▶ **Task to carry out**
Please set down, unchanged, each line from the one with "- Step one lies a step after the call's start" to the final line of the data below, both included. Drop the pictures.
---- Data section
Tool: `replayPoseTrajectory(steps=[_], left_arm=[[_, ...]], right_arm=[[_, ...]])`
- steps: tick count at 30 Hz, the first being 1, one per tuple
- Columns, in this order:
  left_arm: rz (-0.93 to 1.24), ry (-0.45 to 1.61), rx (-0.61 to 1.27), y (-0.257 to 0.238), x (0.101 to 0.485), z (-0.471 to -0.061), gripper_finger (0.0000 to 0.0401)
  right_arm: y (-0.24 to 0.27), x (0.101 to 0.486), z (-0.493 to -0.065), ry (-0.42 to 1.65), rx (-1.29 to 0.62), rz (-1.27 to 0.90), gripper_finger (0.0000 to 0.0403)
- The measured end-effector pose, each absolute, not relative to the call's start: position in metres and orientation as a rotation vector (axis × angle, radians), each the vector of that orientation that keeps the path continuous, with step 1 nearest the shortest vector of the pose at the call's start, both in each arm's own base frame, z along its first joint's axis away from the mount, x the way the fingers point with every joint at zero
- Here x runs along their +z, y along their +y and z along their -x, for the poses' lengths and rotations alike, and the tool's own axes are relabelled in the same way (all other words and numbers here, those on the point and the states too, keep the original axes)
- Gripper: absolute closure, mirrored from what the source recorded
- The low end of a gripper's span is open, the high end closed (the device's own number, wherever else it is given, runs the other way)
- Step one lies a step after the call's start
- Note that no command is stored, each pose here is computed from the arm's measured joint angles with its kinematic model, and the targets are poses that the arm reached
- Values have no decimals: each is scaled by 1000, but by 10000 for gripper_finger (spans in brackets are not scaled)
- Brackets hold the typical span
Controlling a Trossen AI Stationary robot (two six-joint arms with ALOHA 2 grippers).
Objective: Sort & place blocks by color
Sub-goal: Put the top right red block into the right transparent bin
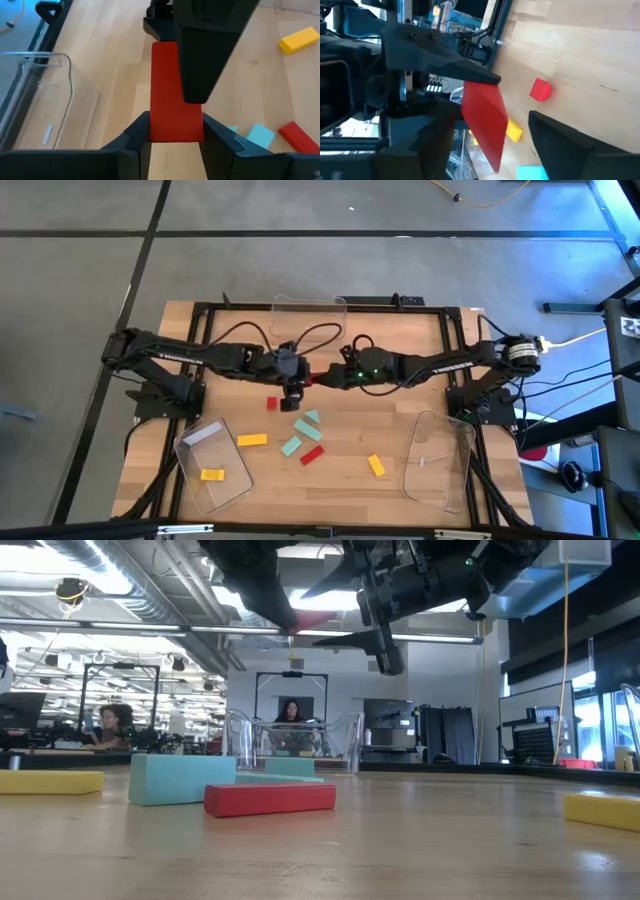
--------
▶ **Solution**
- Step one lies a step after the call's start
- Note that no command is stored, each pose here is computed from the arm's measured joint angles with its kinematic model, and the targets are poses that the arm reached
- Values have no decimals: each is scaled by 1000, but by 10000 for gripper_finger (spans in brackets are not scaled)
- Brackets hold the typical span
Controlling a Trossen AI Stationary robot (two six-joint arms with ALOHA 2 grippers).
Objective: Sort & place blocks by color
Sub-goal: Put the top right red block into the right transparent bin

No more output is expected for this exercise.